Meet Big Bertha! This 1936 Cab-Over-Engine Ford Truck was used here in Farmers Branch at the Glad Acres thoroughbred horse farm, located just off of present day Marsh lane. The unique position of the truck’s cab directly over the engine gives this truck its distinctive “flat front”. After restoration, the truck was donated to the Historical Park in 2001, and is in running condition once again!
The first person in Dallas County to own a car was Colonel Ned Green. It took 5 hours to drive the car from the railroad station in Terrell to Dallas in 1899. This distance of approximately 30 miles would take only 30-45 minutes to drive today. By 1907, there were so many automobiles in Dallas that the city had to pass its first automobile ordinances: setting the speed limit at 8 MPH, requiring a driver’s license, and requiring each vehicle to have a horn.
Helms and Flohe tell us that “in the 1930s, the gas station became an integral part of the landscape and our lives. By 1933, there were over 24 million registered automobiles in the United States. Stations became more complicated and sophisticated in design. Stations also began to offer a variety of merchandise other than oil and gas. Items such as tires, batteries, belts, and wiper blades began appearing.” Stations also sold roadmaps and soft drinks to travelers. In concert with the new services provided at stations, the station attendant had to be equal parts gas pump operator, auto mechanic, and salesman. Companies developed uniforms for service station attendants to project an image of cleanliness and respectability. Dark pants, white shirt, with a company logo jacket and hat were the traditional uniforms in the 1930s.
A Texaco Gas Station was the first such business in the Farmers Branch area in the 1930s. Arthur Raymond “Ray” and Ina Millaway owned a Texaco Gas Station and a café right next door to each other in downtown Farmers Branch. Ina ran the café for over ten years. Ray was also one of the city’s first councilmen.
The replica structure at the Historical Park incorporates many of the architectural features of that first gas station. The oblong box shape represented a substantial increase in size over 1920s gas stations, but was still fairly cheap to construct as most were prefabricated and easy to maintain. The exterior is painted in bright company colors to attract customers and establish market recognition. A canopy covers the pump area to provide shade. These features were common at gas stations from the 1930s to the 1970s, until they were replaced by modern gas stations.

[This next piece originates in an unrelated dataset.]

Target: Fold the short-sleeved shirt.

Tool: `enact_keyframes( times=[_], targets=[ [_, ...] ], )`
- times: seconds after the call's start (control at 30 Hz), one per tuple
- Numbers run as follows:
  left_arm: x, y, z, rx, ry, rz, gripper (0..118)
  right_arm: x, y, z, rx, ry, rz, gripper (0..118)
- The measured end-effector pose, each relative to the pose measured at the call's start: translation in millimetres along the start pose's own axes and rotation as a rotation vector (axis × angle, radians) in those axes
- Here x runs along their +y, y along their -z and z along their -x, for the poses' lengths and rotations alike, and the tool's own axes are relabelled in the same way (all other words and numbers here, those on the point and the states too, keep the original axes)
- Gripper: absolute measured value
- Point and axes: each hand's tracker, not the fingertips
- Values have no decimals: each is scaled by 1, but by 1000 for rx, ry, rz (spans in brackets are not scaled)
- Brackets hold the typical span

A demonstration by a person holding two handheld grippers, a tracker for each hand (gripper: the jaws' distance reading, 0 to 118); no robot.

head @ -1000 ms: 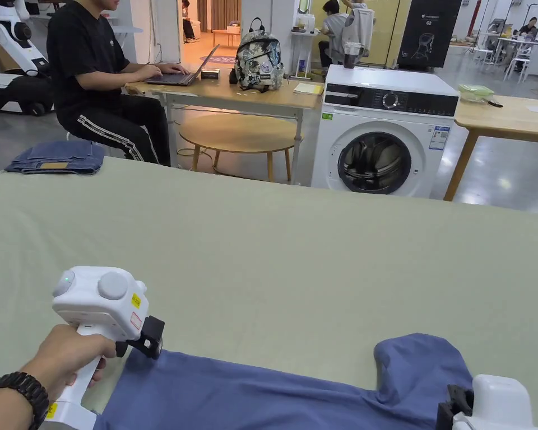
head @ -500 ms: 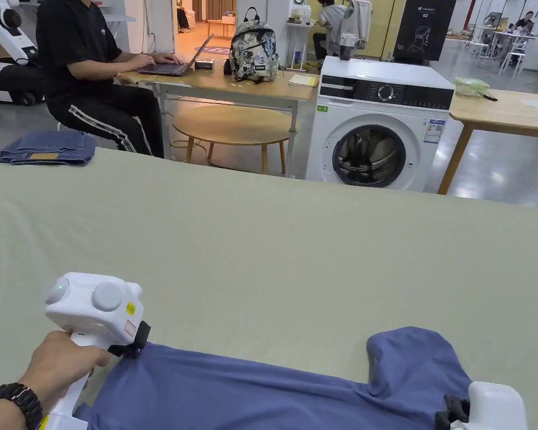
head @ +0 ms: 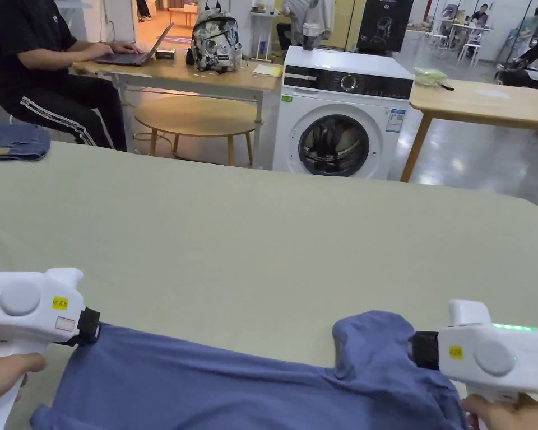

The Texas Fuel Co., later know as Texaco, was organized in March 1901 and was able to purchase crude oil from the Spindletop field. By 1928, the company was the first oil company to market in all 48 states. Texaco developed oils and other motor components to sell in addition to gasoline. Today, Texaco has more than 2,000 service stations in the United States and is ranked as the second most powerful brand behind Chevron.
Gas Stations were the first businesses in America to begin the age of mass marketing that we are all familiar with today. We can travel across the country and eat identical hamburgers, drink the same soft drink, count on clean public restrooms, and put the same gas in our vehicles, and that trend was introduced to America through gas stations such as the one that our building represents.